Sarai informato sui vantaggi e gli svantaggi e imparerai tutto quello che devi sapere sull’assunzione corretta degli integratori e molte altre informazioni importanti.
Sommario
- I preallenamenti sono integratori presi da donne e uomini prima degli allenamenti per indurre un aumento delle prestazioni. Aumentano anche i livelli di concentrazione e riducono la stanchezza.
- I preallenamenti sono disponibili in polvere o in capsule. La versione in polvere è disponibile in sapori freschi mentre le compresse sono un’alternativa dal sapore neutro.
- Prima di prendere i Pre Workout, sii consapevole dei possibili effetti collaterali, poiché intolleranze o malattie cardiovascolari potrebbero causare seri problemi.
Pre Workout: la nostra raccomandazione dei migliori prodotti
Criteri di acquisto e valutazione dei pre workout
Quando acquisti integratori pre workout, ci sono alcuni criteri che dovresti assolutamente considerare.
Dal momento che stai prendendo i Pre Workout, dovresti prestare particolare attenzione ai criteri qui riportati in modo da decidere il prodotto giusto. Di seguito troverai un riassunto più dettagliato di tutti gli aspetti importanti dei singoli punti.
Qualità
La qualità è particolarmente importante per gli integratori pre-workout. Qui è importante non guardare al prezzo basso, ma a qualsiasi certificazione o conferma di buona qualità.
Alcuni integratori pre-allenamento sono prodotti a basso costo e possono quindi non avere alcun effetto o addirittura avere un effetto negativo sul tuo corpo.
Quindi non lasciare che slogan accattivanti o confezioni attraenti ti convincano a comprare un prodotto. Controlla anche gli ingredienti e, se applicabile, il paese di produzione per assicurarti che il prodotto sia di alta qualità e che valga il prezzo.
Un prezzo basso non è molto importante qui, perché se il tuo booster pre-allenamento è inefficace, avrai speso soldi per niente nonostante il prezzo basso.

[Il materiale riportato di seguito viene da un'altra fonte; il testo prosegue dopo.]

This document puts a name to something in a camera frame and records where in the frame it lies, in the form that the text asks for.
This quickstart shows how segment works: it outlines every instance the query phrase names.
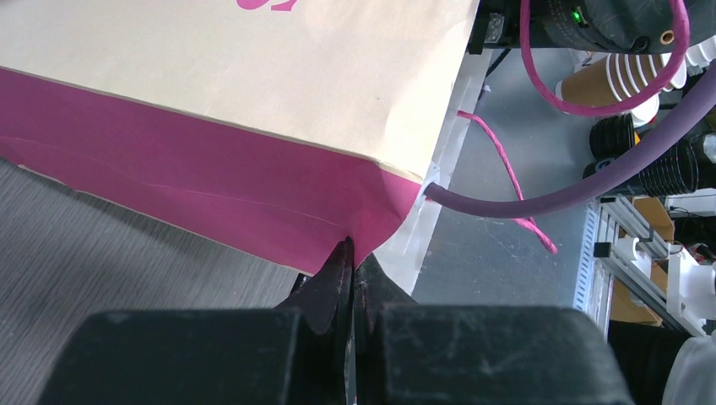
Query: brown paper cup
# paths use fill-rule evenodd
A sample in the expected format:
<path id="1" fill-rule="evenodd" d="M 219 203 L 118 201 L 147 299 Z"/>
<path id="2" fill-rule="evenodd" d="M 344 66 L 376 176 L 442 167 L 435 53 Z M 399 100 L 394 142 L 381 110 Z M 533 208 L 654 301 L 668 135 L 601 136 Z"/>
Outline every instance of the brown paper cup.
<path id="1" fill-rule="evenodd" d="M 619 98 L 621 100 L 625 100 L 629 96 L 627 95 L 627 93 L 624 92 L 624 89 L 622 89 L 621 86 L 619 85 L 619 75 L 616 74 L 617 69 L 619 67 L 617 67 L 616 64 L 617 64 L 617 60 L 616 60 L 616 58 L 614 58 L 614 55 L 612 55 L 609 58 L 609 66 L 608 66 L 609 74 L 611 77 L 611 85 L 614 87 L 614 91 L 619 95 Z"/>
<path id="2" fill-rule="evenodd" d="M 661 55 L 652 55 L 652 57 L 654 58 L 654 66 L 656 67 L 656 73 L 661 72 L 661 69 L 663 69 L 665 66 L 664 60 L 661 58 Z M 666 84 L 666 86 L 664 86 L 664 90 L 666 91 L 671 91 L 673 89 L 674 86 L 672 86 L 671 84 Z"/>
<path id="3" fill-rule="evenodd" d="M 600 59 L 561 83 L 562 99 L 576 105 L 601 107 L 617 102 L 606 77 L 606 61 Z"/>
<path id="4" fill-rule="evenodd" d="M 634 80 L 637 82 L 639 90 L 644 90 L 647 84 L 651 80 L 651 67 L 648 65 L 648 58 L 643 59 L 645 55 L 627 55 L 629 58 L 629 65 L 632 67 L 632 72 L 635 74 Z M 639 73 L 639 64 L 641 64 L 643 74 Z"/>
<path id="5" fill-rule="evenodd" d="M 616 68 L 619 69 L 620 75 L 617 75 L 616 77 L 612 76 L 612 80 L 615 81 L 615 85 L 619 86 L 619 90 L 623 92 L 623 88 L 619 83 L 621 83 L 625 88 L 626 91 L 629 92 L 629 96 L 634 96 L 636 93 L 640 91 L 640 88 L 634 87 L 632 85 L 632 82 L 629 80 L 629 75 L 631 74 L 633 78 L 638 77 L 638 70 L 636 66 L 632 66 L 631 63 L 629 63 L 629 68 L 627 68 L 627 61 L 626 61 L 626 55 L 612 55 L 612 59 L 614 60 L 614 64 L 616 65 Z"/>
<path id="6" fill-rule="evenodd" d="M 651 64 L 650 64 L 649 60 L 654 60 L 654 59 L 659 59 L 659 58 L 658 57 L 654 58 L 654 55 L 639 55 L 638 57 L 639 57 L 639 61 L 642 63 L 642 69 L 644 71 L 644 76 L 646 76 L 647 81 L 649 83 L 651 83 L 652 80 L 654 80 L 656 78 L 656 76 L 654 76 L 654 72 L 652 72 L 652 70 L 651 70 Z M 657 63 L 654 60 L 654 66 L 658 69 L 657 73 L 661 69 L 659 67 L 660 63 L 661 63 L 661 60 L 659 60 L 659 63 Z"/>

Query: pink cable
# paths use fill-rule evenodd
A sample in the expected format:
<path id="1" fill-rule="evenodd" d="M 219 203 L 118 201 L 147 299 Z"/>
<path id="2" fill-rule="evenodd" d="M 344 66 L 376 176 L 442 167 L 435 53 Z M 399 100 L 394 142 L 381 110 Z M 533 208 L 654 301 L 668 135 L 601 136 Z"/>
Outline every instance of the pink cable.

Quindi l’attenzione dovrebbe essere davvero sulla qualità.
Flavour
I booster pre-workout sono disponibili in diversi gusti. La maggior parte sono varietà fruttate come ciliegia, mela o limone. A differenza dei frullati proteici, che sono più simili a frullati, i Pre Workout sono una specie di bevanda energetica.
Questo è anche il motivo della scelta di sapori freschi e fruttati.
Se preferisci qualcosa di più fantasioso, puoi anche optare per varietà come Pina Colada o fiale di Cola.
Se preferisci prendere dei booster pre-allenamento senza alcun sapore, dovrai optare per integratori in forma di compresse, dato che non esistono praticamente pre-allenamenti in polvere senza alcun sapore.
Ingredienti
Gli ingredienti sono un altro punto particolarmente importante. Dovresti prima fare un controllo di qualità e scoprire tutti gli ingredienti. Alcuni integratori contengono solo abbreviazioni degli ingredienti nella descrizione del prodotto.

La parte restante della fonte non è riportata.